The recent terrorist attack in Orlando is among the gravest tragedies in American history. More than 50 innocent people lost their lives to abhorrent acts committed by a zealous psychopath bent on spreading hate and fear throughout the United States.
This deplorable act of terrorism has many political, religious and foreign policy causes, but American gun control isn’t among them. Despite this, many politicians have demanded tighter gun laws, believing that new legislation would have prevented this and future tragedies - despite overwhelming evidence to the contrary.
Unfortunately for supporters of the Second Amendment, anti-gun politicians believe the most auspicious time to pass these laws is in the immediate wake of any tragedy involving a firearm. They’ll talk about so-called, ‘Military-type Assault Weapons’ (WARNING: this site may require a tin foil hat to read without brain damage) and regurgitate what their staff members quickly ‘learned’ from browsing the Brady Campaign website without any real grasp of what these words mean.
Make no mistake, there is no such thing as an ‘Assault Weapon’. While modern anti-gun politicians may not know this, the first ones to coin the term absolutely did. They invented this term very deliberately to conjure images of fully-automatic M16s due to its resemblance to the term, Assault Rifle.

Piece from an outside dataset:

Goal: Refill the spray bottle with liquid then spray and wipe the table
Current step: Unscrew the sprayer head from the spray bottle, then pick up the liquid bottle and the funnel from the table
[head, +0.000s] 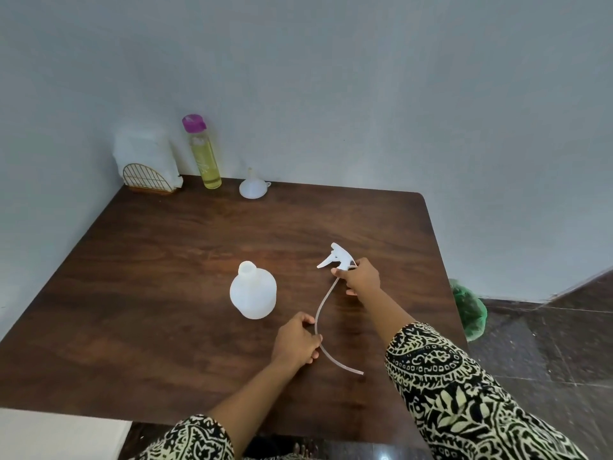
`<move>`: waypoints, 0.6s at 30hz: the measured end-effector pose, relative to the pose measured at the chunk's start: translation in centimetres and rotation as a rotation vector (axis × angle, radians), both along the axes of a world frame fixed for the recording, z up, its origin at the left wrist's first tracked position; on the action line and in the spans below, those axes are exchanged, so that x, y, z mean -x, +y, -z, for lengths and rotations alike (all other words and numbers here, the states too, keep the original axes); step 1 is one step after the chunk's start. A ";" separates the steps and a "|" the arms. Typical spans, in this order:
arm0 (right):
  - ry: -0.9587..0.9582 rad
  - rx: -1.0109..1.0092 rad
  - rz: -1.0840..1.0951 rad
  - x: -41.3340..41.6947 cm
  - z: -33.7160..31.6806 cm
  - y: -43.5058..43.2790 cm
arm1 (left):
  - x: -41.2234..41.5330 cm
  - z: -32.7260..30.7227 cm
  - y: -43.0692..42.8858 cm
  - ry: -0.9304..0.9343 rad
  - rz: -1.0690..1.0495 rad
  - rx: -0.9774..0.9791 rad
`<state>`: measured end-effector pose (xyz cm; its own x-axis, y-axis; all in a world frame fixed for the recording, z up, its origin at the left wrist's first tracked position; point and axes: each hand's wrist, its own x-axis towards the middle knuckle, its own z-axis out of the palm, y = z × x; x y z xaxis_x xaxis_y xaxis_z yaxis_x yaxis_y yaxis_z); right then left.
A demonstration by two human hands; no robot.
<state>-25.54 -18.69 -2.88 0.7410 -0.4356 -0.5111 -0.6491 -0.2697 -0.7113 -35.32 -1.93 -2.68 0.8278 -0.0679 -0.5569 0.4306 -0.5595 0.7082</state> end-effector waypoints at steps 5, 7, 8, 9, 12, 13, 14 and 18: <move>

Most gun folks know this by now, but it bears repeating. An assault rifle is a select-fire (meaning it can operate like a traditional semi-automatic rifle, or as a fully-automatic or burst fire weapon) shoulder-fired rifle chambered in an intermediate cartridge.
Assault rifles aren’t illegal for private ownership in the United States, but are exceptionally difficult and expensive to own due to laws passed decades ago preventing construction of new examples. This means the current supply of civilian-legal, select-fire or fully automatic firearms in the United States is ever-diminishing.
If any of you reading this are balking at the idea of private machinegun ownership, and believe only military or police officers should have access to them stop and consider a few things. Since 1934 when legislation was passed restricting private ownership of fully-automatic firearms, only three legally-owned machineguns have been used in violent crime. Two of those three incidents were committed by police officers, one of which was to murder a police informant. – But I digress.
Assault Weapons on the other hand are defined by the 1994 Assault Weapons Ban as semi-automatic rifles, pistols or shotguns with two or more prohibited features. These features include a threaded barrel, a bayonet mount and adjustable stock or pistol grip. Design characteristics that don’t make a given firearm more or less dangerous, but merely make them more ergonomic or modular.
This is one of the core issues with politicians passing any sort of legislation on firearms, they don’t know anything about them. Worse yet, many of them are proud to be ignorant of the finer points on them. They speak and act as if they’re above knowing the gritty details of items they consider to be, “scary murder machines.”
Truthfully, I’m sick of writing about this subject, because the opposite never changes their argument and is always wrong. Not subjectively, but objectively, willfully wrong. If the opposition was at least honest in their attack on private gun ownership in American, it would almost be possible to sympathize with them. But when the president makes statements like the following, it just illuminates his own willful ignorance of the facts and disgusting contempt he holds his countrymen in.
“This massacre is therefore a further reminder of how easy it is for someone to get their hands on a weapon that lets them shoot people in a school…”
Because the weapon and the Americans who voted against gun bans in the past are the ones to blame in this situation, right? Shame on us all for not trusting the government to protect us at all moments of our lives, despite the Supreme Court ruling that police have no duty to protect anyone.
I mean, the guy who plotted for months to commit these acts wouldn’t be hindered by stricter gun laws. Furthermore, if a magazine ban was enacted, I doubt he would have said, “I don’t want to break any laws on my way to committing mass murder. I better only use legally-purchased, low-capacity magazines during my killing spree.”
The ethical and logical gymnastics required to justify a ban of firearms with specific frightening cosmetic features is so ludicrous it leaves me speechless. Meanwhile, these same people condemning inurement objects give a pass to radical Islamic terrorists, while damning the NRA.
Look, I’m not a political guy. I hate talking about, dealing with and even reading about politics. The stuff is so goddamn maddening it could drive a man to drinking. But when the men and women of this country who took an oath to represent the common people and their interests willfully misrepresent and divert attention away from the core causes of a tragedy simply to further their own narrative and agenda, I feel compelled to speak.